Chapter 6 Flashcards — Replication

flashcards ddia-2e chapter6 replication consistency distributed-systems

Definitions and Mechanisms

What are the three reasons to replicate data, and what fundamental problem does replication introduce?
?
Three reasons to replicate:

Latency: Keep data geographically close to users to reduce read latency.
Availability / fault tolerance: Continue serving requests even if some nodes fail.
Read scalability: Spread read load across multiple replicas.

Fundamental problem introduced: Keeping replicas consistent. Every write must propagate to all replicas, but networks are unreliable and replication is not instantaneous. During the propagation window, different replicas have different data — this is replication lag — and readers may see stale or inconsistent data.
The core tension: waiting for all replicas before acknowledging a write maximizes consistency but reduces availability (blocked if any replica is slow/offline). Acknowledging immediately maximizes availability but risks data loss if the leader fails before replicating.

How does single-leader replication work, and what databases use it?
?
Architecture:

One replica is the leader (primary/master). All write requests must go to the leader.
All other replicas are followers (replicas/read replicas). They subscribe to the leader’s replication log and apply changes in the same order.
Read requests can go to any replica — the leader or any follower.

Replication flow: Leader receives write → applies locally → logs the change → sends log entry to followers → followers apply in order.

Used by: PostgreSQL (streaming replication), MySQL (binary log replication), Oracle Data Guard, MongoDB (replica set), Kafka (partition leader/follower), Elasticsearch.

Key limitation: Write throughput is bounded by the single leader. All writes must serialize through one node.

What is the difference between synchronous and asynchronous replication? What are the trade-offs?
?
Synchronous replication: The leader waits for the follower(s) to confirm the write was applied before returning “success” to the client.

Pro: Strong durability guarantee — at least two up-to-date copies exist.
Con: Write latency increases (must wait for slowest sync replica). Write availability decreases — if any sync replica is slow or offline, the leader is blocked.

Asynchronous replication: The leader returns “success” immediately after writing locally, without waiting for followers.

Pro: Low write latency; writes always succeed even if all followers are offline.
Con: Weak durability — if the leader fails before replicating, those writes are lost even though the client got “success.”

Semi-synchronous (practical middle ground): One follower is synchronous; all others are asynchronous.
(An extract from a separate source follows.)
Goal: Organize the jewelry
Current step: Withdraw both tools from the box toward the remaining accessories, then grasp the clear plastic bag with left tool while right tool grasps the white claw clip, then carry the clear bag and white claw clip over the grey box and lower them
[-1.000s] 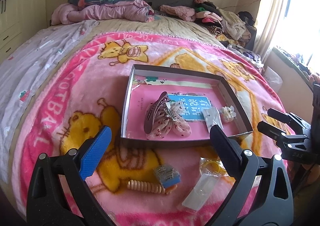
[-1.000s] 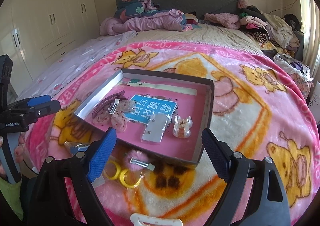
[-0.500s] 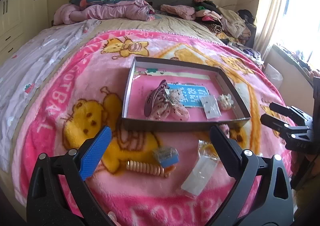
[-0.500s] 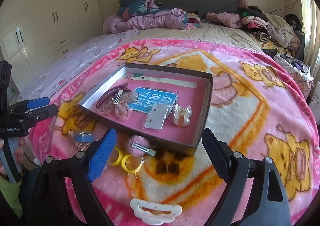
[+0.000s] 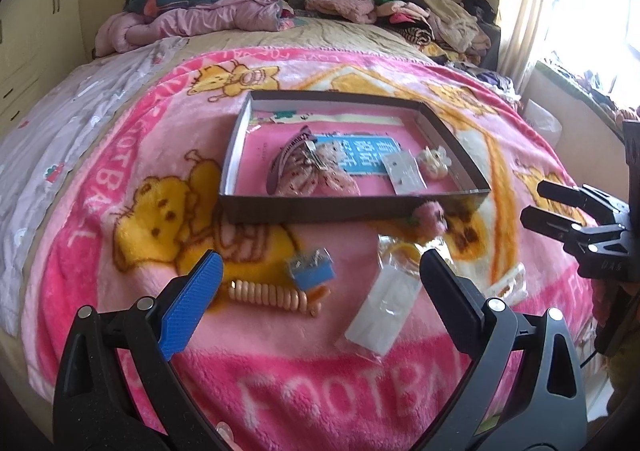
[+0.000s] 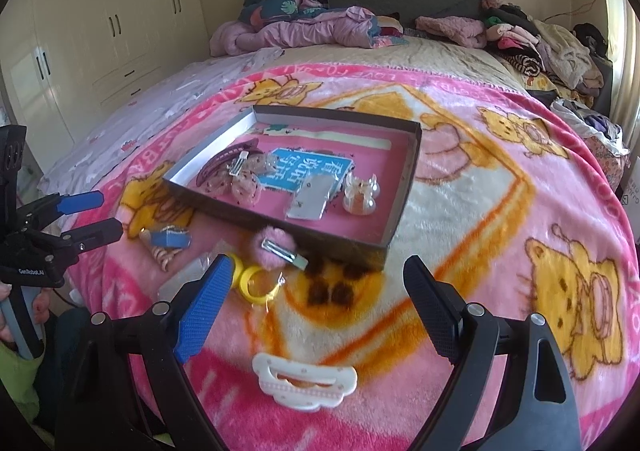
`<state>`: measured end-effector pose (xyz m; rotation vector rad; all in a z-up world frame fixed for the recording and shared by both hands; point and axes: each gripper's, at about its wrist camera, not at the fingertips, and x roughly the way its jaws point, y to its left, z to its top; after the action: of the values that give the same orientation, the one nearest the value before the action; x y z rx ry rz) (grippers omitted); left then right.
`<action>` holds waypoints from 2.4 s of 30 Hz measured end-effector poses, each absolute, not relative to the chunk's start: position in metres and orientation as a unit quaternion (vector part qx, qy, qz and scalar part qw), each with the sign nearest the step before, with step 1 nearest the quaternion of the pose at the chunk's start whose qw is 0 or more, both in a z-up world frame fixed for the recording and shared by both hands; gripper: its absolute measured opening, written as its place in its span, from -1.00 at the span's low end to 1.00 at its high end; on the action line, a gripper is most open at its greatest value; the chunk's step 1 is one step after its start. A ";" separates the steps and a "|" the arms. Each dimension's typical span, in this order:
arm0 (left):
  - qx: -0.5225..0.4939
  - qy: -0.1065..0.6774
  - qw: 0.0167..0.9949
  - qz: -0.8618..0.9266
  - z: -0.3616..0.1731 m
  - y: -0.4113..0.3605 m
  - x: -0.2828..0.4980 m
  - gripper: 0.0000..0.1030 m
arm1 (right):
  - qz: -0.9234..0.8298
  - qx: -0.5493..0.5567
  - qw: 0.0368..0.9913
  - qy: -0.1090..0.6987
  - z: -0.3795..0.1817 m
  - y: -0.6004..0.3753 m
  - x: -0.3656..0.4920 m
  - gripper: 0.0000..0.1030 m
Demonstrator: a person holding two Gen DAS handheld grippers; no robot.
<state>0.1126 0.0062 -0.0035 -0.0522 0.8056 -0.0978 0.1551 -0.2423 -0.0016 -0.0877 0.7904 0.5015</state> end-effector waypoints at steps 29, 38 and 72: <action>0.032 0.444 0.891 -0.093 -0.061 -0.034 0.111 0.75 | 0.257 -0.056 0.861 0.435 -0.062 -0.254 0.129 0.64; 0.046 0.445 0.889 -0.095 -0.070 -0.039 0.116 0.61 | 0.270 -0.054 0.851 0.447 -0.076 -0.248 0.132 0.64; 0.047 0.445 0.887 -0.117 -0.076 -0.053 0.116 -0.35 | 0.261 -0.056 0.856 0.442 -0.074 -0.248 0.141 0.32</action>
<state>0.1155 -0.0534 -0.0756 0.0968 0.9251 -0.2427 0.1415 -0.2482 -0.0740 -0.1183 0.9290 0.5493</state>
Guarantees at least two copies (leader + one sync follower) with limited latency impact.

PostgreSQL implementation: synchronous_standby_names = 'follower1'

What are the steps to add a new follower to a single-leader system without downtime?
?

Take a consistent snapshot of the leader’s data at a specific point in time (using the database’s snapshot mechanism, e.g., pg_basebackup for PostgreSQL, mysqldump --single-transaction for MySQL).
Copy the snapshot to the new follower node.
The follower connects to the leader and requests all changes since the snapshot’s replication log position (PostgreSQL: WAL LSN, MySQL: binlog filename + offset embedded in snapshot).
The follower processes the backlog of changes to catch up to the present.
Once caught up and applying changes in real-time, the follower is operational.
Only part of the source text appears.